To accurately measure the amount of water absorbed by the salt crystals, the research team placed a freshly cut branch of Tamarix aphylla into a chamber simulating desert conditions in the laboratory. They weighed the branch every 20 minutes and found that after two hours, it had absorbed about 15 milligrams of water. They then cleaned the branch to remove the salt crystals and repeated the experiment. This time, the plant could only absorb 1.6 milligrams of water.
“This result was decisive for us, proving that salt is the main agent for water collection, not the plant’s surface,” stated Marieh Al-Handawi, a co-author of the study and a materials scientist at New York University Abu Dhabi.
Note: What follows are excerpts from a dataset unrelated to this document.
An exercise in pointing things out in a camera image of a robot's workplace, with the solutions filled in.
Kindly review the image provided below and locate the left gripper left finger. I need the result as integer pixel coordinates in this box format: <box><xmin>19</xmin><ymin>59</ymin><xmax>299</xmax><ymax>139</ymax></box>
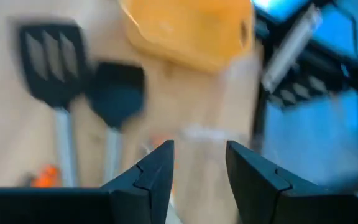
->
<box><xmin>0</xmin><ymin>139</ymin><xmax>176</xmax><ymax>224</ymax></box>

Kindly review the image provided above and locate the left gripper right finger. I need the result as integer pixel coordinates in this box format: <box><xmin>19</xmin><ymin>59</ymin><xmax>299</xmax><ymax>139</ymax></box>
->
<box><xmin>225</xmin><ymin>140</ymin><xmax>358</xmax><ymax>224</ymax></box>

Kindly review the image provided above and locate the solid black spatula steel handle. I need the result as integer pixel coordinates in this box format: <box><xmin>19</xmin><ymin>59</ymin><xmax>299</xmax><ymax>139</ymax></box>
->
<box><xmin>86</xmin><ymin>61</ymin><xmax>147</xmax><ymax>185</ymax></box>

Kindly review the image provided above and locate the slotted black spatula steel handle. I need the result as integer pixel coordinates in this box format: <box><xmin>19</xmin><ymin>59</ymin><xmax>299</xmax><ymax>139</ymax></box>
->
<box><xmin>17</xmin><ymin>23</ymin><xmax>89</xmax><ymax>188</ymax></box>

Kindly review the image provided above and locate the orange silicone spatula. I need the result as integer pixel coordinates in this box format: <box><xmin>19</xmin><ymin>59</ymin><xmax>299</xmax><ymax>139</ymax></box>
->
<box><xmin>29</xmin><ymin>164</ymin><xmax>61</xmax><ymax>188</ymax></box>

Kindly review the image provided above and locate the clear plastic container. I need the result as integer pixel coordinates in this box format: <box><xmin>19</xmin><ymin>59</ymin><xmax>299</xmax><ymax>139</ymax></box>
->
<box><xmin>147</xmin><ymin>123</ymin><xmax>257</xmax><ymax>224</ymax></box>

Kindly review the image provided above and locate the yellow plastic container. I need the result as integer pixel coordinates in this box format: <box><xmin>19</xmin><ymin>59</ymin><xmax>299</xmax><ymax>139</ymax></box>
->
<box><xmin>118</xmin><ymin>0</ymin><xmax>256</xmax><ymax>74</ymax></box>

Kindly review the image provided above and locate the silver metal bracket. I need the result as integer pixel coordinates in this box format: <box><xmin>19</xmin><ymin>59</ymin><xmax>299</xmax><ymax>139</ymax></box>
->
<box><xmin>261</xmin><ymin>3</ymin><xmax>323</xmax><ymax>93</ymax></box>

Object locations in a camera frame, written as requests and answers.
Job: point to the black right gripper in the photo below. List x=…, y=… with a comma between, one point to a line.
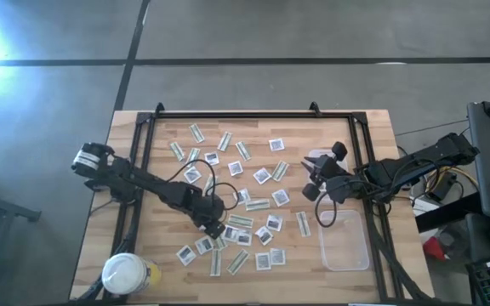
x=334, y=183

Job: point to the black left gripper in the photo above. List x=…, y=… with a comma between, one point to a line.
x=209, y=208

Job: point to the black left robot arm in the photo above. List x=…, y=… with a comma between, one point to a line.
x=143, y=180

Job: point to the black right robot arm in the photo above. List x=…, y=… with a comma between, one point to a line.
x=419, y=159

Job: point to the small clear plastic container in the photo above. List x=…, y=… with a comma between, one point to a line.
x=319, y=152

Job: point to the large clear plastic container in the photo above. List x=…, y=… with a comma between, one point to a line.
x=347, y=246

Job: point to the white wipes canister yellow label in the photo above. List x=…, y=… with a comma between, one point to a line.
x=126, y=274

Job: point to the white power strip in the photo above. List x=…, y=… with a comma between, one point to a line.
x=420, y=207

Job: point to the black power box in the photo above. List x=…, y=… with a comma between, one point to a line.
x=442, y=189

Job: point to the red object on floor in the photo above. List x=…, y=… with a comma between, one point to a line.
x=434, y=251

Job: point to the black floor stand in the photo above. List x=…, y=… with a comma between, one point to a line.
x=7, y=208

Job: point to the black metal table frame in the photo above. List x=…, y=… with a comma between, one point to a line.
x=249, y=115

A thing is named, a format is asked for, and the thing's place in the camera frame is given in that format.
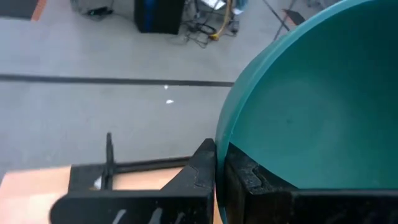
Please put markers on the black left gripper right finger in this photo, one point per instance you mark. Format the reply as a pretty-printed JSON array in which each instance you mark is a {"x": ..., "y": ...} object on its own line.
[{"x": 264, "y": 202}]

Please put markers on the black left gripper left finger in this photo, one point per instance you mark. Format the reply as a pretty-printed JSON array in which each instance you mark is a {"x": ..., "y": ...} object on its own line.
[{"x": 186, "y": 202}]

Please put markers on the teal green plastic bowl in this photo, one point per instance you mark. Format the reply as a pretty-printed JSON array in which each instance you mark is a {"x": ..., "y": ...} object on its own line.
[{"x": 311, "y": 109}]

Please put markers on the black floor mat orange edge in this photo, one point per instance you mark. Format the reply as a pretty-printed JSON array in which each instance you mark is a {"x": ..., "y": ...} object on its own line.
[
  {"x": 295, "y": 17},
  {"x": 18, "y": 7}
]

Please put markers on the black computer blue stripe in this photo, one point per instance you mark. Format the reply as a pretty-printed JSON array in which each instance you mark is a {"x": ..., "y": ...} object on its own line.
[{"x": 158, "y": 15}]

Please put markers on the black aluminium table frame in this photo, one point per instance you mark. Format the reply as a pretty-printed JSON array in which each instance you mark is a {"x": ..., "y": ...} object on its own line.
[{"x": 81, "y": 177}]

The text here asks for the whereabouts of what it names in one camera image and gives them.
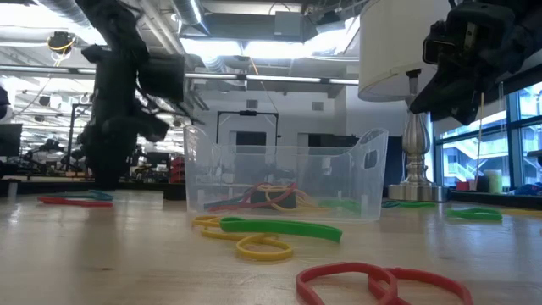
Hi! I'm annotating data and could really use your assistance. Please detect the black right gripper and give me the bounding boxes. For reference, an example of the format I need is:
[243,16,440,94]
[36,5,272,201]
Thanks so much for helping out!
[409,2,534,126]

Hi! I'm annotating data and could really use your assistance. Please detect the wide green rubber band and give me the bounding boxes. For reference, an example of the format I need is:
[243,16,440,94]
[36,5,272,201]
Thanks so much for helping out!
[218,216,344,244]

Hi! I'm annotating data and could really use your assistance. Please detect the black wide rubber band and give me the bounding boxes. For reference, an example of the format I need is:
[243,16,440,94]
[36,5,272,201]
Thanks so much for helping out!
[249,189,297,210]

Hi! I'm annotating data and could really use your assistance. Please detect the blue object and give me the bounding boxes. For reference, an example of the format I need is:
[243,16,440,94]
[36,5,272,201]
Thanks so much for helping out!
[513,182,542,197]

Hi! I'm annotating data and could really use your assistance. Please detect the grey ceiling box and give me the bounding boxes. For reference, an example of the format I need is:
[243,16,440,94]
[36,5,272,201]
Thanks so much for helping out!
[274,10,304,37]

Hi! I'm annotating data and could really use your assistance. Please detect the long ceiling light bar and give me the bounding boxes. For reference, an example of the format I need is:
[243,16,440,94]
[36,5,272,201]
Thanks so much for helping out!
[0,64,361,86]

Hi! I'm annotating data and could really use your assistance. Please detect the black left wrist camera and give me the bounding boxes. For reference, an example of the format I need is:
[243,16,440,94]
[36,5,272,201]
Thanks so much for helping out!
[138,53,186,103]

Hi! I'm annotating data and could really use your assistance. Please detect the black gantry frame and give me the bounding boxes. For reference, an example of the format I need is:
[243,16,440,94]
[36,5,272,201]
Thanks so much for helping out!
[215,109,280,147]
[66,103,97,170]

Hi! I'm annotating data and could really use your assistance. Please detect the pale green cylinder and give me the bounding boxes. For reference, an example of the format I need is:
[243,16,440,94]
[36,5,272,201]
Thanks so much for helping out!
[484,169,504,195]

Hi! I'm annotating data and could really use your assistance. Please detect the teal rubber band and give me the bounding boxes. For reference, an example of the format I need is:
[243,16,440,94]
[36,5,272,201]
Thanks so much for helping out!
[379,199,414,209]
[317,198,363,215]

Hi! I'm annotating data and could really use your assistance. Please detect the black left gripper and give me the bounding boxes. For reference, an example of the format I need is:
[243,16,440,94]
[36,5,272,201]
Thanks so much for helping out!
[78,44,170,190]

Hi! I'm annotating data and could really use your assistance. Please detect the thin yellow rubber band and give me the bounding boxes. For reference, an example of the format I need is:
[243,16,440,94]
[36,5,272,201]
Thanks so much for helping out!
[264,184,329,213]

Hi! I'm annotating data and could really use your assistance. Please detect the yellow ceiling cable reel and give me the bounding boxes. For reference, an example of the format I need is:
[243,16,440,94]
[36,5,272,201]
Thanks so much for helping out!
[46,30,78,56]

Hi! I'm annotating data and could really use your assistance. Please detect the clear plastic bin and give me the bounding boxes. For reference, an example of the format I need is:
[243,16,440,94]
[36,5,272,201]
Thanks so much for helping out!
[182,125,390,224]

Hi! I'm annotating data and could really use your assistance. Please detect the yellow hanging cable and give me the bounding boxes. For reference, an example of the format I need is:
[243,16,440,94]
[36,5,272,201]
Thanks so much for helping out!
[476,91,487,179]

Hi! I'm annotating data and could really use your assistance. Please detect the silver ceiling duct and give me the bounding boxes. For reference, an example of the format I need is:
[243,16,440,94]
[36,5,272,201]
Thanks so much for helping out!
[171,0,212,37]

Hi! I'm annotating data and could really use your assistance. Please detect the black monitor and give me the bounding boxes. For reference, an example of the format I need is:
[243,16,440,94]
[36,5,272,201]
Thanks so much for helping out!
[0,123,23,158]

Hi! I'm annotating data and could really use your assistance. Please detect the grey-blue rubber band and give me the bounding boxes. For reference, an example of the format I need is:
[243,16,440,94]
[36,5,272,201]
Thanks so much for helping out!
[63,189,114,202]

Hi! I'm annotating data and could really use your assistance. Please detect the red crates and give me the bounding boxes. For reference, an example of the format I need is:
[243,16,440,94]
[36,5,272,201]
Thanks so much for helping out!
[169,154,186,184]

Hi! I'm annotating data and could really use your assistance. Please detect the white shade table lamp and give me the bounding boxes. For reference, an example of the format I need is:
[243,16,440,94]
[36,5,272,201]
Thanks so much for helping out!
[357,0,456,202]

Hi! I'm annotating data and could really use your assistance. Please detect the blue rubber band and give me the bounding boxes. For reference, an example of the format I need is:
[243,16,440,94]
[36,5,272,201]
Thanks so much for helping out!
[203,192,255,211]

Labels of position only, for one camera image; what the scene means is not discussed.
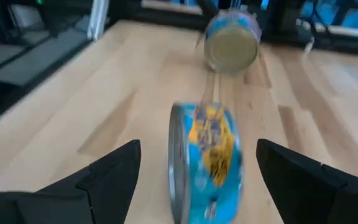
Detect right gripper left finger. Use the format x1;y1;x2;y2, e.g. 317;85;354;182
0;139;142;224

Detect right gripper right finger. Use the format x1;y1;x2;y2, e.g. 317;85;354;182
255;138;358;224

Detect blue label tin can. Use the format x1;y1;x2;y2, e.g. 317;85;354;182
167;101;245;224
202;11;262;75

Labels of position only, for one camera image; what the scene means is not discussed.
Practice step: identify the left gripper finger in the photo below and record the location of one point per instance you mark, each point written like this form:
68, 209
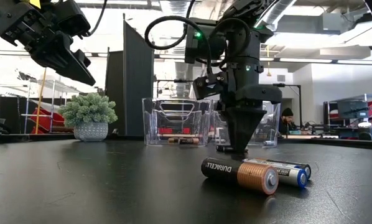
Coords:
61, 57
83, 58

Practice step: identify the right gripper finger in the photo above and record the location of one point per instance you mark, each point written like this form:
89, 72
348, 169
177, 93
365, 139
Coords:
242, 124

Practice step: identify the clear plastic bin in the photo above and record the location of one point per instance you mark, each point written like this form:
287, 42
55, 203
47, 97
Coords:
173, 121
268, 124

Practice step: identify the white battery blue end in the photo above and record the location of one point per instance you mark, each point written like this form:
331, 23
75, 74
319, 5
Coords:
268, 143
288, 175

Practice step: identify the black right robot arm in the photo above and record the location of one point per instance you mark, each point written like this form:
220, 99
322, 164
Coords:
242, 40

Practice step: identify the yellow tape tag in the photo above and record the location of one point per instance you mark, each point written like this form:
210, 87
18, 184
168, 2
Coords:
35, 3

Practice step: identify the person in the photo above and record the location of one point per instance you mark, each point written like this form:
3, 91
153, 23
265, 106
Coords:
287, 118

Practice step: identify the metal shelf rack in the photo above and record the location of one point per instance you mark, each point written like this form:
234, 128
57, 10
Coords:
53, 102

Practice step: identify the green artificial plant grey pot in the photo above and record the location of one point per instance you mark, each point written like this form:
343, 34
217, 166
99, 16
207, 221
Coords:
88, 118

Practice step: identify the black partition panel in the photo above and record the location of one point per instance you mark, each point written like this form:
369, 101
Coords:
136, 93

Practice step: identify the black low barrier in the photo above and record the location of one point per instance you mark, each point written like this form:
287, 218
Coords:
8, 109

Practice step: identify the cluttered workbench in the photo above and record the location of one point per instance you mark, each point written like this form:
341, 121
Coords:
329, 124

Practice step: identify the dark computer monitor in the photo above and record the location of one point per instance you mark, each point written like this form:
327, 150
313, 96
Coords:
352, 109

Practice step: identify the white round object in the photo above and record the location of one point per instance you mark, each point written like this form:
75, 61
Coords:
365, 125

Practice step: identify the grey wall vent grille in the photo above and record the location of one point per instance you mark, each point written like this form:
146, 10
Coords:
280, 78

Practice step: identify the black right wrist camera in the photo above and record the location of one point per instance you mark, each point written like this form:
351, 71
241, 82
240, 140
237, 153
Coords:
209, 87

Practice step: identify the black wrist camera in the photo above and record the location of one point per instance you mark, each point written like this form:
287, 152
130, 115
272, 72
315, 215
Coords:
75, 20
209, 87

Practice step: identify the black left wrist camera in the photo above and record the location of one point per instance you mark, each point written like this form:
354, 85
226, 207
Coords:
75, 20

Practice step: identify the black metal rig frame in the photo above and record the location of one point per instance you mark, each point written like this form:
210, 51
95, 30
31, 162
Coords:
285, 85

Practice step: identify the silver ventilation duct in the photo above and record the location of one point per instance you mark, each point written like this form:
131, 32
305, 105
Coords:
173, 34
279, 9

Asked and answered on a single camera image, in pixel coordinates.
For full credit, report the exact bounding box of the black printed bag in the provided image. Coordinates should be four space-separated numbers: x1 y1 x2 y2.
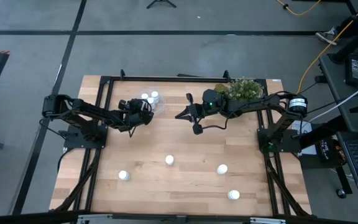
315 136 346 166

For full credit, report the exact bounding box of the black overhead crossbeam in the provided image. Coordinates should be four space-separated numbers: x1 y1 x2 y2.
0 210 358 224

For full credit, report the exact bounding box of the clear plastic basket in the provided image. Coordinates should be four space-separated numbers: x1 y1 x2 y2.
135 86 167 119

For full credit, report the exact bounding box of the person's shoe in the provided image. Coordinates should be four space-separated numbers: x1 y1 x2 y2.
314 26 338 45

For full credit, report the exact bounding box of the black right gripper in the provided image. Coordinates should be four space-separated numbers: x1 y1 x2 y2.
175 92 205 136

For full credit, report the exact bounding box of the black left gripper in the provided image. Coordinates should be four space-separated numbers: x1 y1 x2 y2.
118 98 155 127

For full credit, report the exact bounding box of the yellow floor extension cable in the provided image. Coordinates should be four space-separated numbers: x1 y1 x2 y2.
275 0 322 16

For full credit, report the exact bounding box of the black standing desk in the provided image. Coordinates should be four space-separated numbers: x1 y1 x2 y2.
327 0 358 65

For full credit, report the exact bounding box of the small trailing succulent pot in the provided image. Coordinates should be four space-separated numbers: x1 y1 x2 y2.
213 83 231 96

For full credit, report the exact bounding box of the black tripod base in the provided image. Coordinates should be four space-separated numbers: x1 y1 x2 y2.
146 0 177 9

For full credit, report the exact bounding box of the black power adapter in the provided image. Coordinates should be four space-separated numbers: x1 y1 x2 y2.
345 54 358 87

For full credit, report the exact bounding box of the bushy flowering potted plant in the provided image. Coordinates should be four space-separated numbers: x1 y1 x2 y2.
227 77 265 102

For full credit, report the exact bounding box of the yellow hanging power cable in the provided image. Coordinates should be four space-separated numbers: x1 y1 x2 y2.
295 0 358 94

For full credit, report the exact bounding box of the white cable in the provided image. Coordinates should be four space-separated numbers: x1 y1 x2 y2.
308 77 358 123

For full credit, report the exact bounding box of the black aluminium table frame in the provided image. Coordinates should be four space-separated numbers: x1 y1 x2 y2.
53 68 312 218

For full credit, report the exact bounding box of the black side desk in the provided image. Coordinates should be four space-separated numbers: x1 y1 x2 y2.
318 52 358 208

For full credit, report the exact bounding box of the person's leg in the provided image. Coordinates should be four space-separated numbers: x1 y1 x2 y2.
336 6 358 35
The research team also conducted other tests and found that the Tamarix aphylla plant has a water adhesion capability nearly twice that of Teflon. They analyzed the composition of the salt crystals on the leaves and discovered that they contained at least 10 minerals, including sodium chloride, gypsum, and lithium sulfate. This combination of minerals aids in moisture absorption from the air, even when humidity levels are relatively low, around 55%.
Perhaps the salt crystals provide a method for the plant to absorb water, according to Maheshi Dassanayake, a biologist at Louisiana State University, but she does not believe that the plant actually uses the amount of water absorbed by the salt crystals. “I have yet to see mechanical evidence of how this plant uses energy to obtain water,” she remarked.
However, Naumov noted that understanding how this mechanism works could inspire new technologies for water collection from the air, helping humans create more environmentally friendly methods or improve current artificial rainmaking techniques.